Everyman has some marvellous touches – methods that have become familiar in Roth’s later work. For example, a fascination with the dense texture of occupational detail, which in Roth’s hands becomes another fearsome surgical tool for revealing the deep melancholy of lost time. In American Pastoral this detail revolved around glove-making – to such a degree that that particular novel includes what may almost amount to a history of US glove manufacture. In Everyman the same thing is achieved with such beautiful economy that one may miss it.

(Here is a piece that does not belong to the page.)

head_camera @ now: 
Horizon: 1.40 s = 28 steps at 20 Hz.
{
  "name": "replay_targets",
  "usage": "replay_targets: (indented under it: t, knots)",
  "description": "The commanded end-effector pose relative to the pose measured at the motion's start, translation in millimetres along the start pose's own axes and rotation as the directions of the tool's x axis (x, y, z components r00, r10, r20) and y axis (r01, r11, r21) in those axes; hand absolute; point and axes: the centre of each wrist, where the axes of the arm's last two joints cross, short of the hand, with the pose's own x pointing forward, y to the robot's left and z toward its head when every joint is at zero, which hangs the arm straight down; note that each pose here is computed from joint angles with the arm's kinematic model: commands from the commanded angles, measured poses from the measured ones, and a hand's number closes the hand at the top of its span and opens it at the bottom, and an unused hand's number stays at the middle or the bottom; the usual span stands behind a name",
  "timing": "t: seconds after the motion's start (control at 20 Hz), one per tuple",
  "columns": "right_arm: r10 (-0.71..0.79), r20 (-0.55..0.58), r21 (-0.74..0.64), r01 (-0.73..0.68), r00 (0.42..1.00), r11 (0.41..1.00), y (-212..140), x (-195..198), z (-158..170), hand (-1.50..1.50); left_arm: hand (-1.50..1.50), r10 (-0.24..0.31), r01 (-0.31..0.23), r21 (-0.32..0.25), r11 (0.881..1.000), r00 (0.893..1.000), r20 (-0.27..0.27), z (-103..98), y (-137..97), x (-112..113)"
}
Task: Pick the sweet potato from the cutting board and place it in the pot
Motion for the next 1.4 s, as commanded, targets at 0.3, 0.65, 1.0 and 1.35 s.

The novel is peppered with tiny, exquisite vignettes of the family’s neighbourhood jewellery store, established by their father in the late-30s. The low-grade diamond rings sold on extended credit (that any American husband could, with a little economy, buy his wife a diamond, an ‘imperishable’ piece of the planet, was a lesson in astonishment that their father took to his own grave); the incantatory power of long-gone watch brands – ‘Benrus, Bulova, Croton, Elgin, Hamilton, Helbros, Ovistone, Waltham, Wittnauer’; the newly arrived Jews whose English in those distant pre-war years extended no further than asking for a ‘Schaffhausen watch’. But the jewellery shop, a beautiful conceit, is itself an intricate watch-like mechanism: the countless thousands of hours the father spent there providing for his family measure out the irrecoverable increments of lost time. It also provides the title of the novel: rather than frighten off customers by giving the store his own Jewish name, their father called it Everyman’s and it seems to serve as a microcosm of all determined labour, all precarious ambition.

Everyman is a comfortless book, certainly, but somehow bracing and even at times funny in its refusal to accept platitudes, pep talks or banalities. Here is a taste of Roth – or everyman – in full flow, after making three consecutive phone calls to old advertising buddies each nearing their own end:

‘Had he been aware of the mortal suffering of every man and woman he happened to have known during all his years of professional life, of each one’s painful story of regret and loss and stoicism, of fear and panic and isolation and dread, had he learned of every last thing they had parted with that had once been so vitally theirs and of how, systematically, they were being destroyed, he would have had to stay on the phone through the day and into the night, making another hundred calls at least. Old age isn’t a battle; old age is a massacre.’

Now that virtually every year no longer brings a new Roth to grapple with we can return to the output of this master with more leisure and begin to reassess his novels.

Many now recognise Everyman as perhaps the finest thing he produced in his final decade of publishing. But read it slowly and savour its unflinching examination of a life as it ends and you may feel – as I think I do – that Everyman is better and more important than that. Its rigorous control, its unmistakable rhythm of Jewish lamentation, and its masterful fusing of pity and grief and black sardonic humour are unforgettable. It is not just very fine, late Roth: it is, simply, one of Roth’s greatest novels, its power and its stealthy craft revealed further on rereading. Marvellous.